What the task requires: State the number of lines with "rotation" in the listing, leaving out everything else.

Supplied records:

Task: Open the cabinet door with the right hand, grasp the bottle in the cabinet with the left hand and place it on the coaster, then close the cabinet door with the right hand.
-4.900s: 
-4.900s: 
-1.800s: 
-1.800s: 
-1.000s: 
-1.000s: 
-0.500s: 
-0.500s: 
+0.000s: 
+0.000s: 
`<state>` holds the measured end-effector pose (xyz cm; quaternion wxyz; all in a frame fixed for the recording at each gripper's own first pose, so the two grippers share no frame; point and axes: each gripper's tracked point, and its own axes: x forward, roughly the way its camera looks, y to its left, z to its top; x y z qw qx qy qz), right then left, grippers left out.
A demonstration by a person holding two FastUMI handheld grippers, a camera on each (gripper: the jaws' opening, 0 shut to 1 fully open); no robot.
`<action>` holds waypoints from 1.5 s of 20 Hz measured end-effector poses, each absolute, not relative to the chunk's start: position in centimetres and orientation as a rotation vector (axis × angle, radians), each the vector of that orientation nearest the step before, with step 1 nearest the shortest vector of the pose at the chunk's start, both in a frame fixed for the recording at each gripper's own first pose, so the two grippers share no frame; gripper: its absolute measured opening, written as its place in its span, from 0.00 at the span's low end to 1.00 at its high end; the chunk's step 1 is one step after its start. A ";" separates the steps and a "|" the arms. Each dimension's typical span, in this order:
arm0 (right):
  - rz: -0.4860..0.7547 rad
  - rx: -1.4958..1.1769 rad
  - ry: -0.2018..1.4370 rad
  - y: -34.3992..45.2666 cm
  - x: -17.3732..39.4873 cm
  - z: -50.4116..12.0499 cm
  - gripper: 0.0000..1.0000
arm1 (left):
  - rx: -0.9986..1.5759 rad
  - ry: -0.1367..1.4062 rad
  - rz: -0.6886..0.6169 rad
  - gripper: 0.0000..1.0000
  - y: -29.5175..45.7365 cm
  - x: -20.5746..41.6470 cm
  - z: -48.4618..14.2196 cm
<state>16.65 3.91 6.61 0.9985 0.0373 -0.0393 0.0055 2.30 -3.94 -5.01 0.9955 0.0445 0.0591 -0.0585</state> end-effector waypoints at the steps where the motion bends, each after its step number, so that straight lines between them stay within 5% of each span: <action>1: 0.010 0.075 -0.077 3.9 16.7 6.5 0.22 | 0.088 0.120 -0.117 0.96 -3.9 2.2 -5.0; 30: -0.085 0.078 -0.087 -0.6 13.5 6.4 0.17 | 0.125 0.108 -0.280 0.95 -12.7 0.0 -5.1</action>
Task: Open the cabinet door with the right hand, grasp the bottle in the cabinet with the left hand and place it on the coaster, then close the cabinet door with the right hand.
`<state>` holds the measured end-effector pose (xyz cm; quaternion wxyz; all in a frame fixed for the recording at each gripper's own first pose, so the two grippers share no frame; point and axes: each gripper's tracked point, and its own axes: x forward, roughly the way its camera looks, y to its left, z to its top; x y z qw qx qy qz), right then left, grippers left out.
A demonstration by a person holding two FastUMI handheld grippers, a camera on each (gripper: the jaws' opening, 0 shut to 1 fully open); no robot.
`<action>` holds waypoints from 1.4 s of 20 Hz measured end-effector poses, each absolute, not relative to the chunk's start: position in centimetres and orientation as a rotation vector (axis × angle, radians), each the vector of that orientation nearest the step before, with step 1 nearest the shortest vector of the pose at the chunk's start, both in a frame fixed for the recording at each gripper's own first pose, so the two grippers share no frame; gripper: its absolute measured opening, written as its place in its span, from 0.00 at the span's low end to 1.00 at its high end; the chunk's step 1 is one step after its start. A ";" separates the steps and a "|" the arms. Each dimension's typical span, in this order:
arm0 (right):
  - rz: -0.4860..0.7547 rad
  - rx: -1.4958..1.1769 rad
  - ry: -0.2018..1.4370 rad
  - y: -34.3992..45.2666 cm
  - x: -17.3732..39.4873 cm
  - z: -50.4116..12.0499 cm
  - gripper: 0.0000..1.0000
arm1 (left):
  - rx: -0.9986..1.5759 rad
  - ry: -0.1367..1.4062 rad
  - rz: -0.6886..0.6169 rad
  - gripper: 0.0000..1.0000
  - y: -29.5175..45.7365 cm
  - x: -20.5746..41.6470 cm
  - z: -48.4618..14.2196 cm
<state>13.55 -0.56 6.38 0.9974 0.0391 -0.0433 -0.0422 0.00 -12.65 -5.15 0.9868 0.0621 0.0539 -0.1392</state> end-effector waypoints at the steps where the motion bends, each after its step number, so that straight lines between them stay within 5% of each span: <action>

Output of the exercise: 2